En plus, Galloway prétends que l’agent de police Nick Bailey, qui a également été empoisonné par le Novichok lors de l’enquête sur l’affaire des Skripals, aurait été payé «un demi-million de livres à peu près» pour passer sous silence la vérité supposée de cette histoire. Le site Web gauchiste, partisan de Corbyn « Le Skwawkbox » a également fait pression avec un article intitulé «Est-ce que la BBC nous prépare pour le discours du gouvernement sur #Amesburynovichok?»
L’ancien ambassadeur britannique en Ouzbékistan Craig Murray, qui promeut sans cesse la ligne russe, a tweeté: «Nous sommes continuellement présentés avec des experts par les grands médias qui vont valider n’importe quelles propriétés miraculeuses du «novichok», nécessaire pour prouver la dernière histoire anti-russe sauvage du gouvernement».

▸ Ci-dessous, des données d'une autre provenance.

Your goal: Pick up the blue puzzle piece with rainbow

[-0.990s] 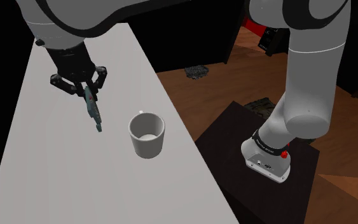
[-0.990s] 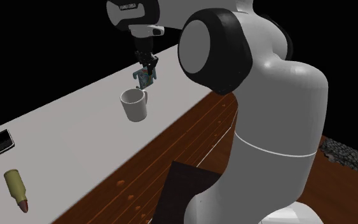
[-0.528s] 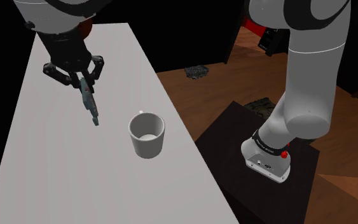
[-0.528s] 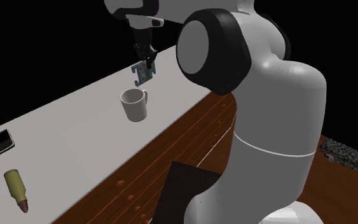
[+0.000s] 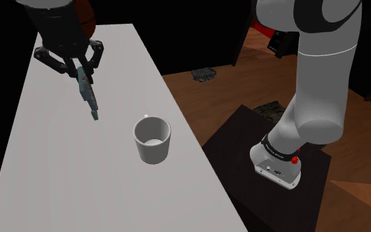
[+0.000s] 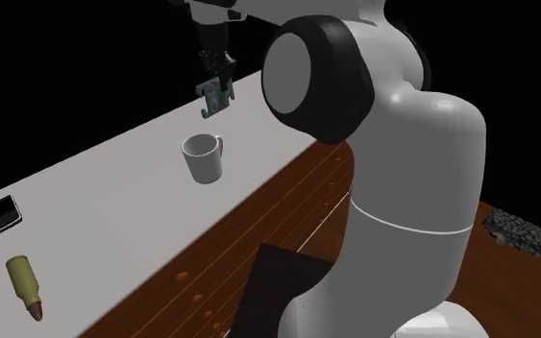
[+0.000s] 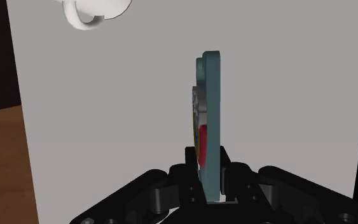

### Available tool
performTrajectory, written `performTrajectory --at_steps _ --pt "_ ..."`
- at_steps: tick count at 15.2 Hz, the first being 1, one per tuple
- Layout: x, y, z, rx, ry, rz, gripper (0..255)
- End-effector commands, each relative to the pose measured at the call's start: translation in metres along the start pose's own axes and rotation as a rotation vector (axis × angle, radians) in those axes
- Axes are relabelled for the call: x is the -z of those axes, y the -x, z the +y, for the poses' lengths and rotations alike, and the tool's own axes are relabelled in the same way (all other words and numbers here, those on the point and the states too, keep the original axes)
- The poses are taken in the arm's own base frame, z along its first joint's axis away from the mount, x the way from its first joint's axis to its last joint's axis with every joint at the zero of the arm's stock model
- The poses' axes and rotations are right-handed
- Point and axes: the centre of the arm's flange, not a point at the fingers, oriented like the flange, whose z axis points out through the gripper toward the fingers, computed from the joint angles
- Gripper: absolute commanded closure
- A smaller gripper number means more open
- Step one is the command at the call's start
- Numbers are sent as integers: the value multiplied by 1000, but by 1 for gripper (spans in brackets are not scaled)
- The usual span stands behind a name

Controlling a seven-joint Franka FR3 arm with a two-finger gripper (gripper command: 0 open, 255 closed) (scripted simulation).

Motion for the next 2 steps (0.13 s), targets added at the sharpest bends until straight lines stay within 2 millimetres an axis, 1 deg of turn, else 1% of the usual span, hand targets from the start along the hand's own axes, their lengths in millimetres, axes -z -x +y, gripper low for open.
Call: performTrajectory --at_steps 1,2 --pt "6 0 0 0 0 0 255" --pt "6 0 0 0 0 0 255"
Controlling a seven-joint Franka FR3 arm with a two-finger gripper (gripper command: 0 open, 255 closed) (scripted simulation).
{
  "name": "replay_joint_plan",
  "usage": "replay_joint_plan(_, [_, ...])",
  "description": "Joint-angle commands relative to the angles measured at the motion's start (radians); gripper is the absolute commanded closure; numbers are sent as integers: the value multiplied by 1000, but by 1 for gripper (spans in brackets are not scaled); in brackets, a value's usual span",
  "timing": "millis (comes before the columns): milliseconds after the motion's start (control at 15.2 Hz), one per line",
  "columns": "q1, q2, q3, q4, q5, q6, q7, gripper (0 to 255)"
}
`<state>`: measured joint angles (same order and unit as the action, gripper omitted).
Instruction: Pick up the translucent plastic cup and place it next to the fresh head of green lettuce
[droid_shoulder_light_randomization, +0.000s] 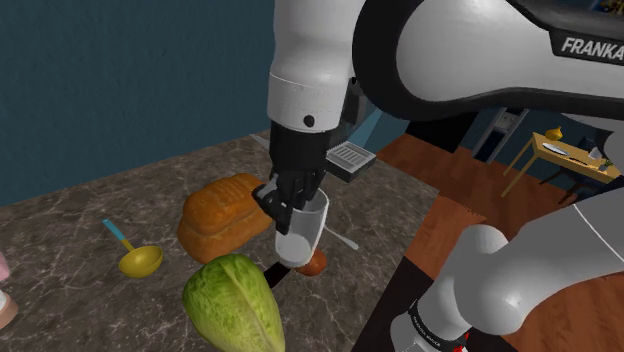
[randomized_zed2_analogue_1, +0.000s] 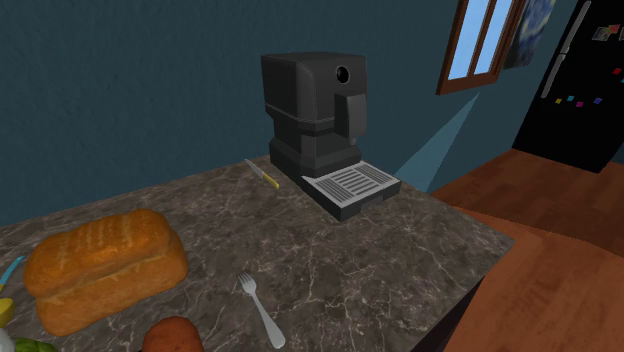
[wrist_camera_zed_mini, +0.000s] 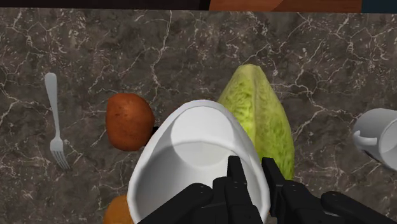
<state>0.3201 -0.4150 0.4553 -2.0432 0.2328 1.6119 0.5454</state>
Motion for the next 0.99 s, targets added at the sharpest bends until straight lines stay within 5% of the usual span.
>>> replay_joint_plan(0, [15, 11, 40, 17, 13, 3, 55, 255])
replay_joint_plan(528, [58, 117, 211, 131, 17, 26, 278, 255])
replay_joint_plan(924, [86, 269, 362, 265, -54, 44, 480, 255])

Les tweets des partisans de Corbyn ont montré leur croyance en une dissimulation du gouvernement et un lien entre Porton Down et les empoisonnements. Par exemple, «Neil Turner» (@chezzy51) a tweeté: «Un autre empoisonnement! Et encore une fois , c’est à seulement 6 miles de Porton Down? … C’est drôle!» En plus de ça, il a ajouté: «Qui profite du plus grand nombre de plaintes liées à un autre empoisonnement… gouvernement britannique!… Pourquoi? … pour détourner l’attention d’une Coupe du Monde réussie en Russie». Selon la description du profil de Turner «Socialiste et syndicaliste au long de la vie. Rejoint le Labour Parti en 2016 pour faire élire Corbyn».

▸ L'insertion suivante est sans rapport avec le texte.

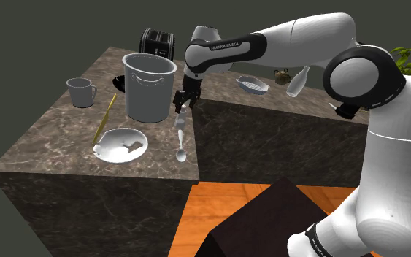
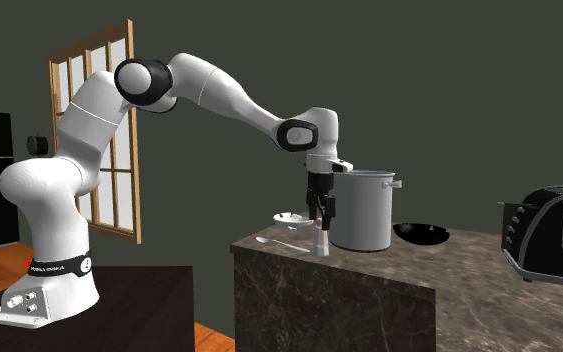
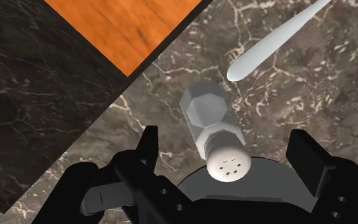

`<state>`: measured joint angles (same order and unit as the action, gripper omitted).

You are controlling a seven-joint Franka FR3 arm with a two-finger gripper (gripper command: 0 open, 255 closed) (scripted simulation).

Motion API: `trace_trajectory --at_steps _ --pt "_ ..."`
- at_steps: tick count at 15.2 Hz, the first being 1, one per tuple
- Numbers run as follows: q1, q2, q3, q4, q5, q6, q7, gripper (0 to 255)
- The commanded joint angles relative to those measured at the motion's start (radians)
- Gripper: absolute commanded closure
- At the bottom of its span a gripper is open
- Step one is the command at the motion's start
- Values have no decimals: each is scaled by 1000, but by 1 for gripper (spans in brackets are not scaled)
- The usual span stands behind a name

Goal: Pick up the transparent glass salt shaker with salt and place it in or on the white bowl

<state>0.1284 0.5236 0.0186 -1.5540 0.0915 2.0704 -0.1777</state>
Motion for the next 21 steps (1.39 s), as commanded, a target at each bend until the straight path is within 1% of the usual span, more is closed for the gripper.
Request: trace_trajectory --at_steps 1,2,3,12,21 --pt "0 0 0 0 0 0 0 0" --pt "0 0 0 0 0 0 0 0" --pt "0 0 0 0 0 0 0 255" --pt "0 0 0 0 0 0 0 255" --pt "0 -40 -1 60 -3 -100 9 255"
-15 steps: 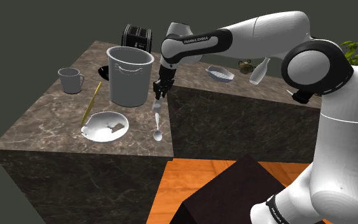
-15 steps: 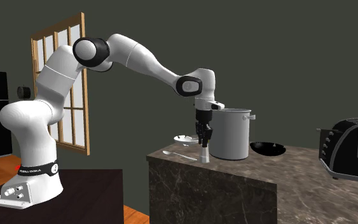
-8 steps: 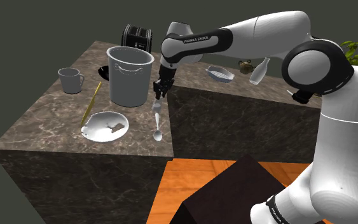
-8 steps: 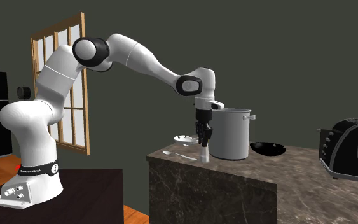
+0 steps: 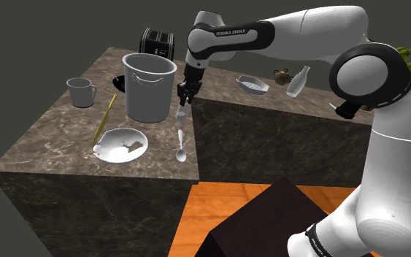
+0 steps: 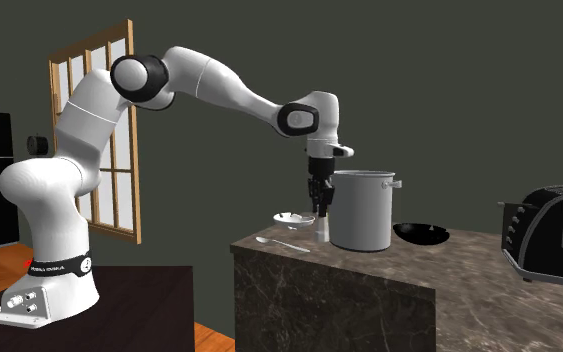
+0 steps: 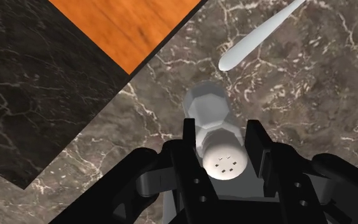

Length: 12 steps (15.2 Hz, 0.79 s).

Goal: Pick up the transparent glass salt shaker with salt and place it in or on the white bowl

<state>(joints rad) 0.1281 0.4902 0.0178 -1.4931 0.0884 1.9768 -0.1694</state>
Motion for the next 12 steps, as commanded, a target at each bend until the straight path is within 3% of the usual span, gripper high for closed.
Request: trace_trajectory --at_steps 1,12 --pt "0 -11 0 7 0 -18 1 255" --pt "-1 -36 -1 117 -4 -153 12 255"
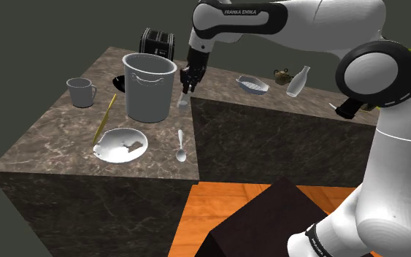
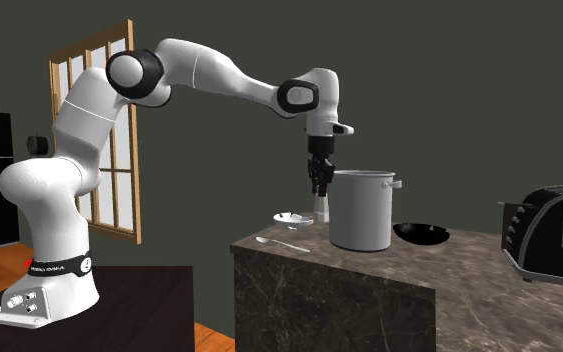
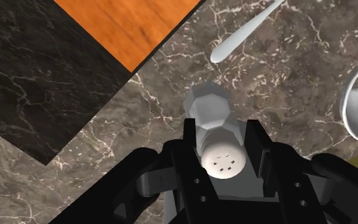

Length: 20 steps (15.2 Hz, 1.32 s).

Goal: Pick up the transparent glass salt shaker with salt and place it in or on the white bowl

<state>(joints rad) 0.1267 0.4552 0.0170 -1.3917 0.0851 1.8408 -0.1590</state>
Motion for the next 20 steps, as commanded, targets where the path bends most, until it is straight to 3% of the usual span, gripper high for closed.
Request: trace_trajectory --at_steps 1,3,12,20 --pt "0 -2 0 28 -1 -29 3 255" --pt "0 -2 0 41 -1 -44 4 255" --pt "134 -7 48 70 -23 -61 188 255" --pt "259 64 87 212 -50 -120 351 255"
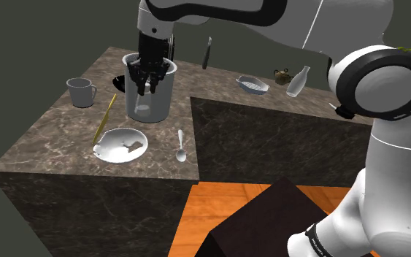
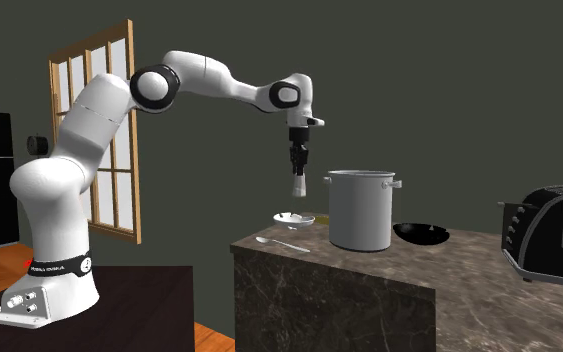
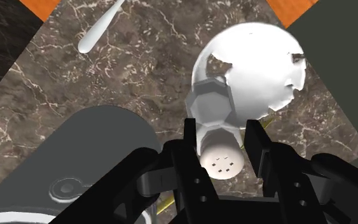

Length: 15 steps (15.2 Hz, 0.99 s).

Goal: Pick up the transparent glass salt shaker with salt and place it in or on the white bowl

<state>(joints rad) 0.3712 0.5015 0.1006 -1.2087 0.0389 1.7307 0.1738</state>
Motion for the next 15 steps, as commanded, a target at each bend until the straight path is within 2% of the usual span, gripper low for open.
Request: trace_trajectory --at_steps 1,4,5,15 --pt "31 33 8 56 -8 -21 39 255" --pt "82 90 19 159 -21 -63 98 255" --pt "110 127 23 227 -28 -91 127 255" --pt "102 100 22 47 -24 62 119 255"
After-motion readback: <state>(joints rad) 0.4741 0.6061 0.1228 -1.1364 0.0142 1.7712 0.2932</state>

En réalité, le gouvernement britannique est en effet sous une pression immense sur le Brexit, qui prend la tournure d’une catastrophe qui doit être évitée à tout prix. Les négociations avec l’UE sur les conditions du Brexit n’ont pratiquement pas progressé, le Parti conservateur est engagé dans des combats contre les députés principaux. La Première ministre Theresa May ne veut pas faire face à une escalade des empoisonnements où le problème est d’assurer aux résidents de Salisbury que leur ville est en sécurité. De plus, l’Angleterre est sur le point de jouer en quarts de finale de la Coupe du monde et Theresa May doit soutenir les joueurs et les supporters tout en conservant une position ferme contre Poutine. Cinq personnes ont été empoisonnées par l’attaque de la Russie, et le Royaume-Uni devrait réagir par des sanctions, pas seulement par l’expulsion de diplomates – si elle compte le faire, c’est une autre histoire.